▶ _DIRECTIONS_: Return every line of the data below that includes the string "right".

══ RECORDED DATA ══

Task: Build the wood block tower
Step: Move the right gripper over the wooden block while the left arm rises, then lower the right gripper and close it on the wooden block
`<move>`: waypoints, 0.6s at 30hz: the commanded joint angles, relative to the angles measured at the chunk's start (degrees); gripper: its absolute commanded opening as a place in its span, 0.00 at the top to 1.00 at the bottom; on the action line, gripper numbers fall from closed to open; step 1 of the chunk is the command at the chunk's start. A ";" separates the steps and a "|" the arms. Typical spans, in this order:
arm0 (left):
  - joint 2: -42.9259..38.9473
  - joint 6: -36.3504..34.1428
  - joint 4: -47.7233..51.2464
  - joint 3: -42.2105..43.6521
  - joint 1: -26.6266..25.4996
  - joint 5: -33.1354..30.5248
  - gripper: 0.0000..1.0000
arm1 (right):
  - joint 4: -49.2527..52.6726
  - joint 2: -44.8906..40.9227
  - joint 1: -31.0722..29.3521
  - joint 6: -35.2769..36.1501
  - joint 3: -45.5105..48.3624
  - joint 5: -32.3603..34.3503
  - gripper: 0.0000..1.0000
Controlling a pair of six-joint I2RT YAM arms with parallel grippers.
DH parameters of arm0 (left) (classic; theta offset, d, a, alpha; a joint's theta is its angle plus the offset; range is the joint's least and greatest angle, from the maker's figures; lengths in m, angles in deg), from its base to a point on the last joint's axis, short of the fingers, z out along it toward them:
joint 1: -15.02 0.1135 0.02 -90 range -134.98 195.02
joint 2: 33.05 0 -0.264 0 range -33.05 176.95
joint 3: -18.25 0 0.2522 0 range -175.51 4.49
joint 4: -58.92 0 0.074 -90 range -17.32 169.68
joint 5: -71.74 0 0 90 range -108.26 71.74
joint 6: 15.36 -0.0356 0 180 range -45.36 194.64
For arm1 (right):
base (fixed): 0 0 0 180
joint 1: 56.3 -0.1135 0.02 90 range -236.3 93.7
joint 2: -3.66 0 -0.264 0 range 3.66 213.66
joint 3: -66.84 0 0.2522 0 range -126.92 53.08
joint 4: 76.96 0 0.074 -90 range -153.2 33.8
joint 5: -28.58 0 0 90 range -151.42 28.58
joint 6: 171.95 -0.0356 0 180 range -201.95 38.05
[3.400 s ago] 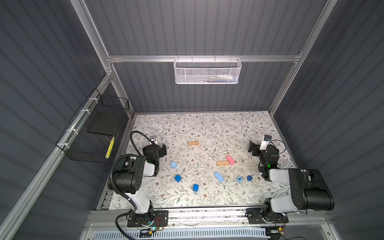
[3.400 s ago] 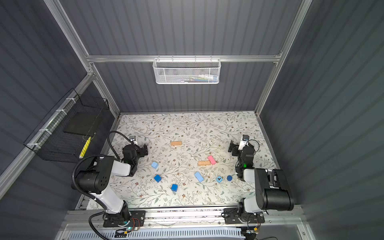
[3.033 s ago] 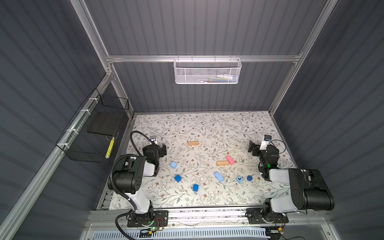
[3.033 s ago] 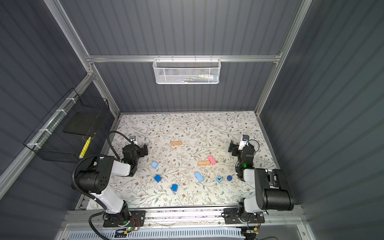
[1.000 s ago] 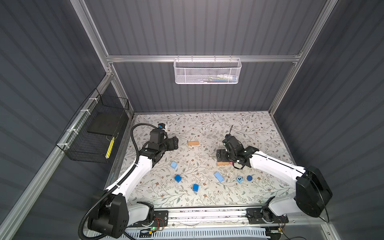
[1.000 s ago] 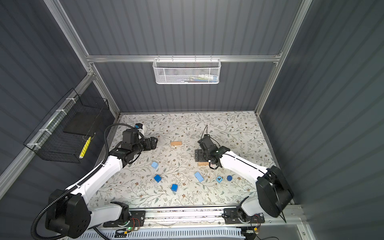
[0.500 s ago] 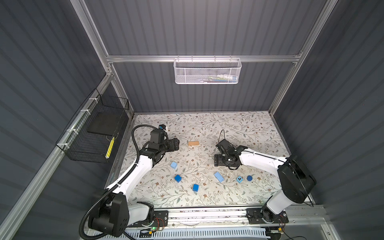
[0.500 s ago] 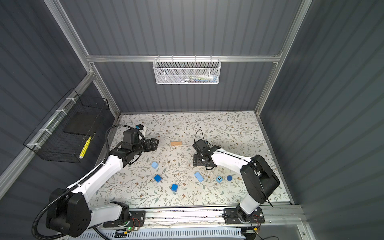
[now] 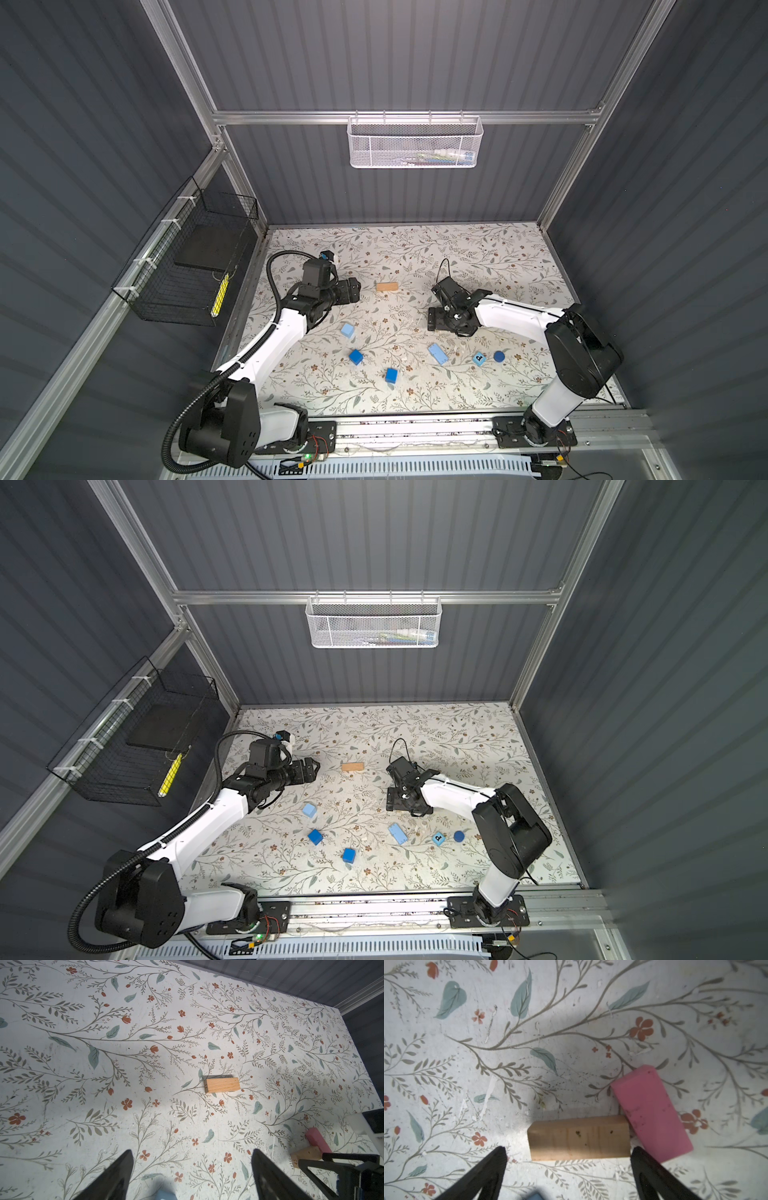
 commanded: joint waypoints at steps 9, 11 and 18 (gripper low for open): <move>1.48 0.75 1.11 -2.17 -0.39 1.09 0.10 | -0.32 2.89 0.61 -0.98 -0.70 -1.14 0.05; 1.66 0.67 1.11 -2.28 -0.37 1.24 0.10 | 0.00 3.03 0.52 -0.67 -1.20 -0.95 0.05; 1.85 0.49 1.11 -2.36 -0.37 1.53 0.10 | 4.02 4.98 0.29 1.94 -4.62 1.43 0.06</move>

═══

▶ _THE COMPLETED TASK_:
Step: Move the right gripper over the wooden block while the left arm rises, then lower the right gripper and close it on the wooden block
arm1 (right):
For arm1 (right):

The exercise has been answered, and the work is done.